Joined: Sat Sep 24, 2011 3:00 pm

Post Tue Jan 10, 2017 12:41 am

Simple Prism Test

This is a repost of the Simple Prism Test that was originally posted several years ago. It has become hard to find because there are so many posts on the Prisms thread.

SIMPLE PRISM TEST

It is not hard to measure the amount of prism it would take for full correction. All it takes is some adding machine or cash register tape, a marking pen, some painters or masking tape (ideally with very weak "stick-um" for easy removal) and something to measure distances.
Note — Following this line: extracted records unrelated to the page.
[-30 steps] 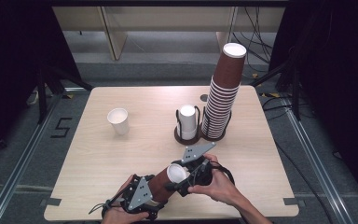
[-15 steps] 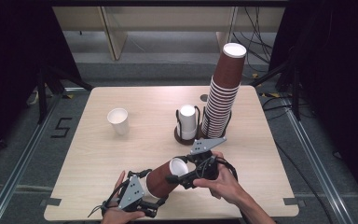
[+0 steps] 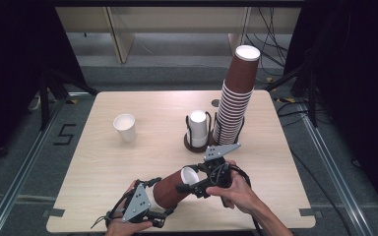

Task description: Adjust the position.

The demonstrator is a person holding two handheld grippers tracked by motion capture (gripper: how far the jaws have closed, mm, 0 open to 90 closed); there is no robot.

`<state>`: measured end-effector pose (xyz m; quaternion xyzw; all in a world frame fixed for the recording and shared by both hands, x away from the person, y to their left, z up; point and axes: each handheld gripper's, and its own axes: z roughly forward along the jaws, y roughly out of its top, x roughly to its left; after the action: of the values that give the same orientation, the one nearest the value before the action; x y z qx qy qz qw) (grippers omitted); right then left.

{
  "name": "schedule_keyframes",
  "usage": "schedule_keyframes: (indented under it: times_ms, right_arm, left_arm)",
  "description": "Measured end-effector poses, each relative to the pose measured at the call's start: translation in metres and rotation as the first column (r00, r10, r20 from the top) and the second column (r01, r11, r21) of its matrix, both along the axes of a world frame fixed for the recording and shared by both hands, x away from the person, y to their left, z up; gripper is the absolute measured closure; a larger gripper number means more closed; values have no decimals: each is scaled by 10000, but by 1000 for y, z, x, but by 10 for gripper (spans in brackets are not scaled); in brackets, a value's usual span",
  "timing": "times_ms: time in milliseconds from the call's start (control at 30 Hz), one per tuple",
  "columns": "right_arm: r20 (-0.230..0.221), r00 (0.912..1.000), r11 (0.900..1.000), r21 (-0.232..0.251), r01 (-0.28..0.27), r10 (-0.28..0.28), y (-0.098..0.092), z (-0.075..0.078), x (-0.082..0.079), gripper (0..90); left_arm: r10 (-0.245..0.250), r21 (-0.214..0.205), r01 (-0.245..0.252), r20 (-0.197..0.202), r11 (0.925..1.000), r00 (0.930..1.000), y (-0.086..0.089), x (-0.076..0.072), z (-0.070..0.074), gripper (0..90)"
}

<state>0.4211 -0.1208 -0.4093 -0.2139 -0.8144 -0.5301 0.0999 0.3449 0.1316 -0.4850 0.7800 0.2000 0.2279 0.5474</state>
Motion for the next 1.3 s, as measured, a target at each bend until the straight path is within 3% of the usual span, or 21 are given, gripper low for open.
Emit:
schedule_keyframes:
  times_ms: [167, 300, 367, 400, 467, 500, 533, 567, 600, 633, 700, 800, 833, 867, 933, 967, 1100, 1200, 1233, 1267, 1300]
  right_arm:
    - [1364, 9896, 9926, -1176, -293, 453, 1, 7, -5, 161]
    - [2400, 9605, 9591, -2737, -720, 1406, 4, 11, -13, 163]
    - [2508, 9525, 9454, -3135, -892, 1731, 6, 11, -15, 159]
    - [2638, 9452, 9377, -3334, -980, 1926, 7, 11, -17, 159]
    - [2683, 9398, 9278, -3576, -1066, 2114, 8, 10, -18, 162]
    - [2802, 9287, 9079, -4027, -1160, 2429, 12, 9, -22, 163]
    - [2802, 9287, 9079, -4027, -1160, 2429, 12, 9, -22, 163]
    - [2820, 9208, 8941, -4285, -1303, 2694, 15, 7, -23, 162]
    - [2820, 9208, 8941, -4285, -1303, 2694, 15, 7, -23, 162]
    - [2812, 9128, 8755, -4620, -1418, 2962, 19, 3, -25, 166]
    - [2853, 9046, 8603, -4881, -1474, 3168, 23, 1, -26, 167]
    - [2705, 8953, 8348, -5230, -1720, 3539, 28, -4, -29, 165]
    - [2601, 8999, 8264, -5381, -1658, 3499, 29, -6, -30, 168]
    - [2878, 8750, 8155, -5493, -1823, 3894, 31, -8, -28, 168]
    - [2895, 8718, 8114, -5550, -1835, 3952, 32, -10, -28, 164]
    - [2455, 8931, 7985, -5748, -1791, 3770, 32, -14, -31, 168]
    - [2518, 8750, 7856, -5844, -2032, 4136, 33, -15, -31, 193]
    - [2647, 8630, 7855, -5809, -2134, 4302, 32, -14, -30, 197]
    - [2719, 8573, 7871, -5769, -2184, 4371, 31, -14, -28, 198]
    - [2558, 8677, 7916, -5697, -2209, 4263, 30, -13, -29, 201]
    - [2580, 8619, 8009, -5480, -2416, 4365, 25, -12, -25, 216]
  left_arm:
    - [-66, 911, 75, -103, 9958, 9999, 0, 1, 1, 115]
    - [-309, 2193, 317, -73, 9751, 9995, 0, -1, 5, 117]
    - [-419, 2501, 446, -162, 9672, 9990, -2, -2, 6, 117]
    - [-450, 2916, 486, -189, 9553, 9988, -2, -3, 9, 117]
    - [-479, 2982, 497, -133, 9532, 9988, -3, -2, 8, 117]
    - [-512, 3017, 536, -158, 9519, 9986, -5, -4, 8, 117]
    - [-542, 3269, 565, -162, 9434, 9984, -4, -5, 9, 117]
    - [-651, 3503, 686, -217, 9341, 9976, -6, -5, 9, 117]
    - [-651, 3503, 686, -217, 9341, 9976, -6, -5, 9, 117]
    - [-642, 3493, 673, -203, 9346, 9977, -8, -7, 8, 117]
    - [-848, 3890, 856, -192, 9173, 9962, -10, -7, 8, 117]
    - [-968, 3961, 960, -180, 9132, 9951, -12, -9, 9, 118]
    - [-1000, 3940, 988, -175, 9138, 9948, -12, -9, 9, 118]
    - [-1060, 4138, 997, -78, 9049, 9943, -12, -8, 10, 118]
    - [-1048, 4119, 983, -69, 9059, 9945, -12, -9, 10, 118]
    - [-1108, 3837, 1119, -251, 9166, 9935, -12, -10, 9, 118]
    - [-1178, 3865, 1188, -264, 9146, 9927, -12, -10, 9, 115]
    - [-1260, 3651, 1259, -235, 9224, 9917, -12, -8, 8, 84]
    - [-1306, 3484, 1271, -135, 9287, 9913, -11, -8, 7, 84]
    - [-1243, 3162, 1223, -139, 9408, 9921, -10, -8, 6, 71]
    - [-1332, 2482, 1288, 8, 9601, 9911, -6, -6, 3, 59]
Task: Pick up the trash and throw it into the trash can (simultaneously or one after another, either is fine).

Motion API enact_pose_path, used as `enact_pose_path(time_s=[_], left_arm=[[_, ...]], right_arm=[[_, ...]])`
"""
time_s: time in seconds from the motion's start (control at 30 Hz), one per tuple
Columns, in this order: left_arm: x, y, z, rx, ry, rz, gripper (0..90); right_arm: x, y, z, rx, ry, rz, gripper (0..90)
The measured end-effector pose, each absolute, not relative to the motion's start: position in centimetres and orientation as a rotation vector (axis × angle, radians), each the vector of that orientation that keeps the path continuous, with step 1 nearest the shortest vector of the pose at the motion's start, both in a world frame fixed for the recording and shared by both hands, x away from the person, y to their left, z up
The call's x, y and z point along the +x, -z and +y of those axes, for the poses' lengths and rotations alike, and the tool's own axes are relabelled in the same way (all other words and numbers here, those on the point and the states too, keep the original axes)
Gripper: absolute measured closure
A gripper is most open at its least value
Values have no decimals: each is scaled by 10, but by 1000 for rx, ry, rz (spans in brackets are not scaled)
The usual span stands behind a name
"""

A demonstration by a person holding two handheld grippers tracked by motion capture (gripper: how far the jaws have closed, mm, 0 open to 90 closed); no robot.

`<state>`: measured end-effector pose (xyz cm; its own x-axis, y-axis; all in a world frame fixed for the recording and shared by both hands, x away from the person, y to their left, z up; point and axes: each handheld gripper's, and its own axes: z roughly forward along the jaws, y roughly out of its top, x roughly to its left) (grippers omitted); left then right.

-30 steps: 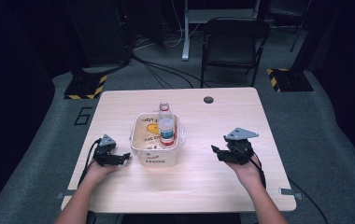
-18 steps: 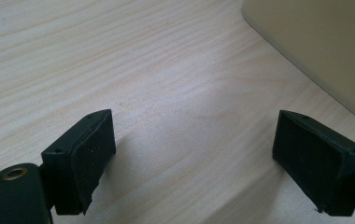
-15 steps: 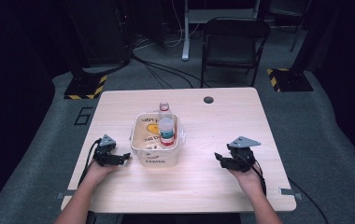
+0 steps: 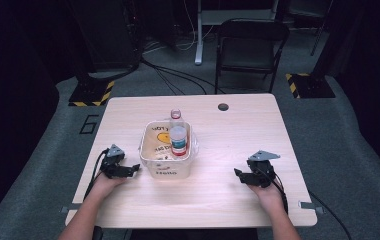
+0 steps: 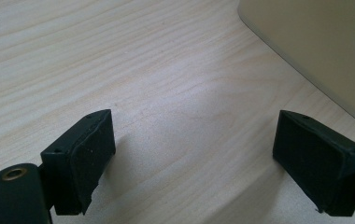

It is a little easier to work with metric measurements, but you can do it also with inches and feet. You just have to do a little more math for conversions between the two.

This test is based on the definition of 1 prism diopter as: "That amount of prism that will deflect a ray of light 1 cm at a distance of 1 meter (100 cm)".

Ideally, this test is done without any prism correction in your glasses, but you need to be able to see some calibration marks on the adding machine tape with reasonable clarity. If you can't see the marks without glasses, you can still do the test, but you must account for the prism in the glasses.

1. Select a fairly blank wall that you can attach the calibrated adding machine tape to, using the painters or masking tape.

2. Decide where you will stand or sit while doing the test. Between 3 and 4 meters or 10 and 14 feet works best. Measure the distance from that location to the wall selected in Step 1.

3. Calculate how much displacement 1 prism diopter represents at the distance measured in Step 2.

4. Using the marker, mark the adding machine tape with major divisions 5x the distance calculated in Step 3 and optional minor tick marks at 1 prism diopter intervals. The marks need to be big enough to see easily from the distance in Step 2. You might want to identify the major divisions as 0, 5, 10 etc. Note: Some large bold markers will bleed through the adding machine tape and permanently mark the surface you are using as temporary backing for the adding machine tape. Test and take appropriate precautions to prevent damage by the marker ink.

5. Attach the adding machine tape, stretched out horizontally, to the wall selected in Step 1.

6. On another short piece of adding machine tape mark an arrow lengthwise and attach that piece of tape to the wall, vertically, so the arrow is pointing at 0.
You are ready to do the test.

7 Place yourself at the location selected in Step 2, let your eyes relax so you see double and note where the "0" arrow appears to point in the displaced image. Try this test several times during the day and at varying degrees of fatigue. Make a note of your results.

8. If you are wearing glasses with prism, adjust the readings in Step 7 for the total prism in the glasses.

This test will work with horizontal prism (Base Out or Base In) or vertical prism (Base Up or Base Down) by the placement of the long tape and short tape. Often both horizontal and vertical prism exist at the same time.

Note: It is sometimes difficult, if small amounts of prism are involved, to tell if the prism correction needs to be Base Out or In, Up or Down. You may be able to tell by noticing which way the images are displaced when you block the eyes alternately. For example, if you cover the right eye and the image from the left eye is on the left, you probably need more Base Out.

Please Let me know if you have any questions and if this works for you.